Für viele Fans war Pierre Brice der Winnetou schlechthin. Sehen Sie das genauso?

Ewig: Absolut! Seine Interpretation ist mein Vorbild. Ich möchte die Rolle keinesfalls neu erfinden. Niemand wird ihn vom Thron stoßen können. Auch die Neuverfilmung von RTL nicht. Kult ist Kult.

Wie haben Sie sich gefühlt, als Sie das erste Mal zur Kostümprobe erschienen, das erste Mal geritten sind?

Ewig: Ich war noch sehr skeptisch. So eine Rolle nimmt man nicht an, ohne sich vorher darüber intensiv Gedanken zu machen. Ich verzichte lieber auf eine Rolle, als ausgelacht zu werden oder ein Publikum zu enttäuschen mit etwas, was ich nicht ändern kann. Zum Beispiel die Optik. Ich habe meinen Regisseur gefragt: ‚Siehst du mich wirklich in der Rolle oder hast du keinen anderen?" Daraufhin haben wir viel darüber gesprochen, wie er sich die Rolle vorstellt. Passt das mit meinen Gedanken zu Winnetou zusammen? Dann bin ich noch mal zur Bühne gefahren, um das Kostüm und die Perücke anzuprobieren. Ohne Fünf-Tage-Bart. Und in dem Moment wollte ich es. Als dann fünf Tage später der Anruf mit der Zusage kam, habe ich mich sehr gefreut. Aus meiner Zeit in den USA 2001 weiß ich, dass ich das Reiten sehr mag. Auch wenn ich es nicht konnte. Aber alles, was man üben und trainieren kann, habe ich ja selbst in der Hand. Mittlerweile habe ich im Reiten meinen absoluten Ruhepol gefunden. Das werde ich auch nicht mehr aufgeben.

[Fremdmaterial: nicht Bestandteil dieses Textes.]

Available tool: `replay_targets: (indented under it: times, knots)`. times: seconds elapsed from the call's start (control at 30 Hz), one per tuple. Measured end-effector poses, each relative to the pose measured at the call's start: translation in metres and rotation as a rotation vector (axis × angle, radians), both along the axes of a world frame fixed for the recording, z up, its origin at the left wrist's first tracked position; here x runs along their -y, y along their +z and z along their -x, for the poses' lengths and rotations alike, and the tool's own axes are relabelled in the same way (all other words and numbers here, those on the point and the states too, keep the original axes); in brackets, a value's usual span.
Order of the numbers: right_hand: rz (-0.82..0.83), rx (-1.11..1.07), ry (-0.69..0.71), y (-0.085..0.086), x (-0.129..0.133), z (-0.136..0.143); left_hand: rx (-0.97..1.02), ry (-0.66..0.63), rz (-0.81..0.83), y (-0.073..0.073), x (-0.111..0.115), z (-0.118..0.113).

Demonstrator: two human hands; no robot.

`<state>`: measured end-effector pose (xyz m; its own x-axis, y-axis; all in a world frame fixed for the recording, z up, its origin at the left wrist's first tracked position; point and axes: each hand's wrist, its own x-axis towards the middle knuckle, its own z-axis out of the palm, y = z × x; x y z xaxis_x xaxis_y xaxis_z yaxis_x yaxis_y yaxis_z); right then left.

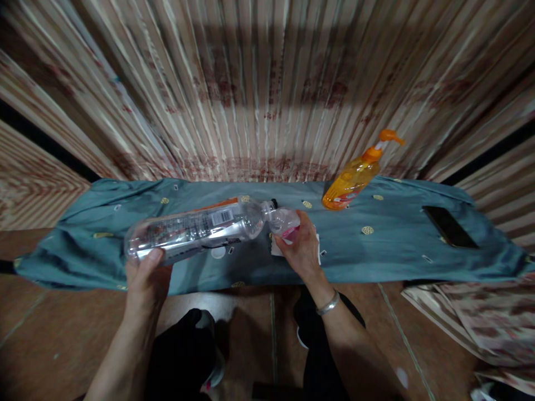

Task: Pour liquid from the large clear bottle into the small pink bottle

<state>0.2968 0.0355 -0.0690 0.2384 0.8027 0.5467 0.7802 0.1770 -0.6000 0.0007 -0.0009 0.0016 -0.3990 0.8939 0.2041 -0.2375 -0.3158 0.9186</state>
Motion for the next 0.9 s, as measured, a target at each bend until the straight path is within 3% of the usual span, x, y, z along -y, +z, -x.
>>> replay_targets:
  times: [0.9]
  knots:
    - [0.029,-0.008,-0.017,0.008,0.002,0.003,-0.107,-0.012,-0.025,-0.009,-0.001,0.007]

Was unterscheidet Ihren Winnetou von dem, den Pierre Brice verkörperte?

Ewig: Ich würde sagen, der Faktor Michael. Ich versuche, viel von der Brice-Interpretation zu nehmen. Das, was mir nicht gelingt oder was ich nicht übernehmen möchte, macht den Unterschied aus. Ich will ja auch nicht stumpf kopieren.

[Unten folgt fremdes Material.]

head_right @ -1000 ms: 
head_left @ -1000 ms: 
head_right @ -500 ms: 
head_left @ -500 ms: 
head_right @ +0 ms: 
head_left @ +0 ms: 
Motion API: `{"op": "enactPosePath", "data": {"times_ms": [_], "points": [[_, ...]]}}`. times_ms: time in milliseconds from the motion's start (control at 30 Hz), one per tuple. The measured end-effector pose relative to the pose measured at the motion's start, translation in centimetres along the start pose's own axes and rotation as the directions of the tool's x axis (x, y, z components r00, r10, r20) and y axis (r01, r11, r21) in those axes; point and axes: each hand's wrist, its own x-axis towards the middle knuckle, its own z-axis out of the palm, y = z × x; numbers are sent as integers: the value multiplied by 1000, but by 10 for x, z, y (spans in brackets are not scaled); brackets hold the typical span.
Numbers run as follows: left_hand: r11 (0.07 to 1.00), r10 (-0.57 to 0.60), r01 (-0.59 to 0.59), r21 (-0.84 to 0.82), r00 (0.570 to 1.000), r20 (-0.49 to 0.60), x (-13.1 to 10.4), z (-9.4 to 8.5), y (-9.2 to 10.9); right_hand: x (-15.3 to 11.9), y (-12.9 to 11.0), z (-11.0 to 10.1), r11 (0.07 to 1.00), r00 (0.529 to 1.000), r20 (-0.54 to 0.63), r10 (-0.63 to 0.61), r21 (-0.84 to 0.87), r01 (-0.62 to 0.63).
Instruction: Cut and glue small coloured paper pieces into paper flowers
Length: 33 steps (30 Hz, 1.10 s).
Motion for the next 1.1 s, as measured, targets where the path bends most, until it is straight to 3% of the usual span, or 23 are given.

Was macht überhaupt den Reiz dieses Apachen-Häuptlings aus?

Ewig: Ich möchte, dass die Menschen den Winnetou sehen, den sie kennen. Bühne ist allerdings anders als Film. Manches geht einfach nicht. Man trifft während den Proben immer wieder auf Momente, in denen man sich fragen muss: Wie hätte er das gemacht? Zum Beispiel: Wie hält Winnetou eine Rede im Laufen? Im Film steht er immer. Ganz selten wird eine Figur so mit einem Darsteller assoziiert wie bei Brice und Winnetou. Ein Ritt auf Messers Schneide und ein großer Reiz.

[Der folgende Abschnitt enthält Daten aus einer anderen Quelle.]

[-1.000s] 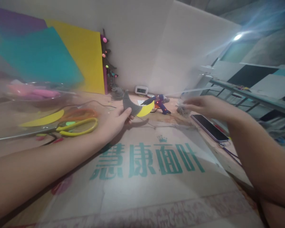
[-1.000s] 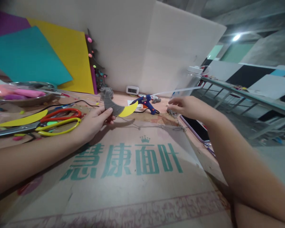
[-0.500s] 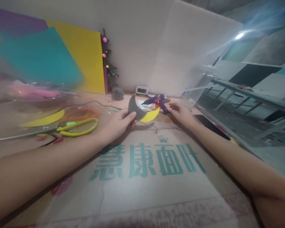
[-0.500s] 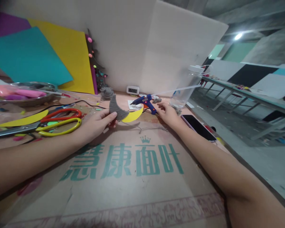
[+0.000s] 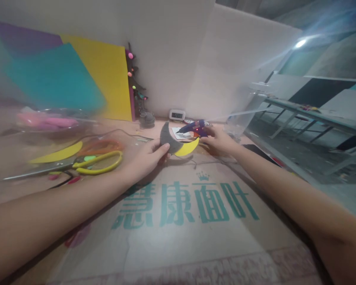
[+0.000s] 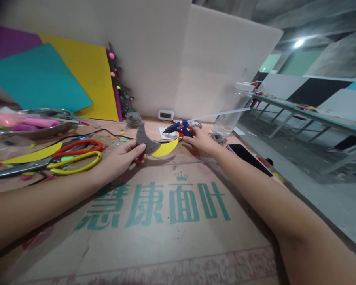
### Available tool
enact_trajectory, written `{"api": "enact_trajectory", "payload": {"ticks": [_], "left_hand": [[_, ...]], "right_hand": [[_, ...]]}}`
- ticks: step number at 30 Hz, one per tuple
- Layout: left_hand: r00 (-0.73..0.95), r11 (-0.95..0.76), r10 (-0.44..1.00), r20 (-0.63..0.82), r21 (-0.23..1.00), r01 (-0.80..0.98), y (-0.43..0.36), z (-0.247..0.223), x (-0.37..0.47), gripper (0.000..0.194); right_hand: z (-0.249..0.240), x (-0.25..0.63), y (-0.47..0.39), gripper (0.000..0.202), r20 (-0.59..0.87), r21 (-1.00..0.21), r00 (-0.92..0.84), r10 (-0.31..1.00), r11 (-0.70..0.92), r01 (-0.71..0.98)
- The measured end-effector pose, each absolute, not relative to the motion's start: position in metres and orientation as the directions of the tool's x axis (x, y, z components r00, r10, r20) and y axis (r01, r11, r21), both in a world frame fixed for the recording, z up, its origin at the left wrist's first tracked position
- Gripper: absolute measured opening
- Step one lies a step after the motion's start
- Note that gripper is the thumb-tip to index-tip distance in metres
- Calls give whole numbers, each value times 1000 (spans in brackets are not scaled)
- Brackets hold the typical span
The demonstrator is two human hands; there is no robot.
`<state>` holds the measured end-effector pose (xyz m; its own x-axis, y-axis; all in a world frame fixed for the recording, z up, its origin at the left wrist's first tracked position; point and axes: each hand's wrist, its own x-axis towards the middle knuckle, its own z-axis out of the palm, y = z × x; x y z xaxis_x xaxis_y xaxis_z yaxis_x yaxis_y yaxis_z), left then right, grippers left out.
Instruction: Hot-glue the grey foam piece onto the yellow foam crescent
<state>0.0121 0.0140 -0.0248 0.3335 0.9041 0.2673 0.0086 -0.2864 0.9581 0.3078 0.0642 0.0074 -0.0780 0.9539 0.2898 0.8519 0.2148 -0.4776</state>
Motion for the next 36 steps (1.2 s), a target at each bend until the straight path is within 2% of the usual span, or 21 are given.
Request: {"api": "enact_trajectory", "payload": {"ticks": [5,11,14,17,21,23,29,33,36], "left_hand": [[333,-331,899,284,939,95,13,-22,11,30],[341,-354,895,289,924,144,10,-14,11,29],[324,-353,899,295,926,135,9,-13,12,28],[314,-348,904,291,927,143,8,-12,11,27],[308,-342,911,275,921,188,7,-8,10,21],[306,-336,912,272,924,182,7,-7,9,19],[245,-289,938,245,942,168,5,-3,11,18],[245,-213,952,184,972,96,2,0,13,19],[210,-177,964,164,983,43,3,-1,13,20]], "right_hand": [[13,287,81,43,211,-470,-13,977,113,875],[13,285,80,24,239,-516,110,965,31,856],[18,288,73,21,249,-570,149,957,20,821],[25,287,60,22,267,-642,150,952,60,765],[21,278,32,24,393,-793,212,895,213,570],[16,272,14,29,456,-798,243,856,273,538],[10,247,-29,33,449,-852,130,884,379,361],[-2,237,-35,33,336,-857,-3,942,308,412],[-11,237,-34,30,335,-817,-94,938,339,467]]}}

Sie spielen als Saarländer einen Indianer in Bayern - eine interessante Mischung. Wie kam es dazu?

Ewig: Gedanken sind Kräfte. Ich hatte mir für 2015 vorgenommen, eine weitere Bühnenkampf-Ausbildung zu machen und reiten zu lernen. Kurze Zeit später stieß ich auf die Ausschreibung für Winnetou 1 - der Beginn einer Legende.

In der Rollenausschreibung habe ich natürlich Winnetou direkt übergangen und habe mich auf einen der Bösewichte beworben. Für diese Rollen habe ich dann auch vorgesprochen. Ich muss wohl sehr schlecht gewesen sein (lacht).

Die Premiere ist am 4. Juli - was wünschen Sie sich für den Tag?

Ewig: Dass alle gesund auf der Bühne stehen dürfen, gutes Wetter und dass mein Pferdchen Grisu an dem Tag genauso gute Laune hat, wie ich.